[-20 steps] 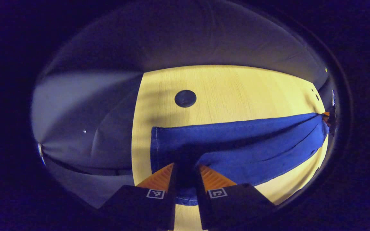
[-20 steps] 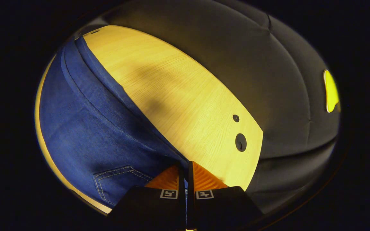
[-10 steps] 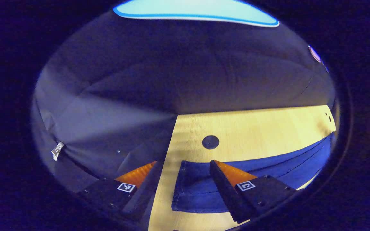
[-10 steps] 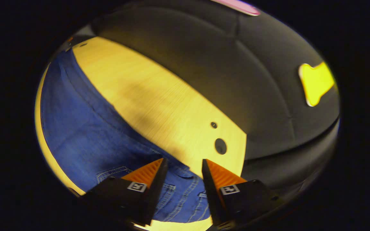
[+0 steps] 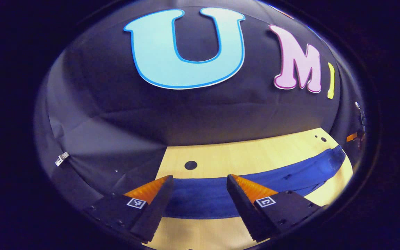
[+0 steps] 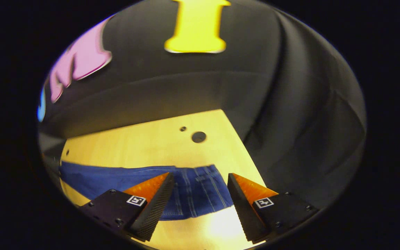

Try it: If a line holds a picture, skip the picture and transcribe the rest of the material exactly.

Final answer:
[-20 steps] 
[-20 steps] 
[-10 steps] 
[-10 steps] 
[+0 steps] 
[+0 steps] 

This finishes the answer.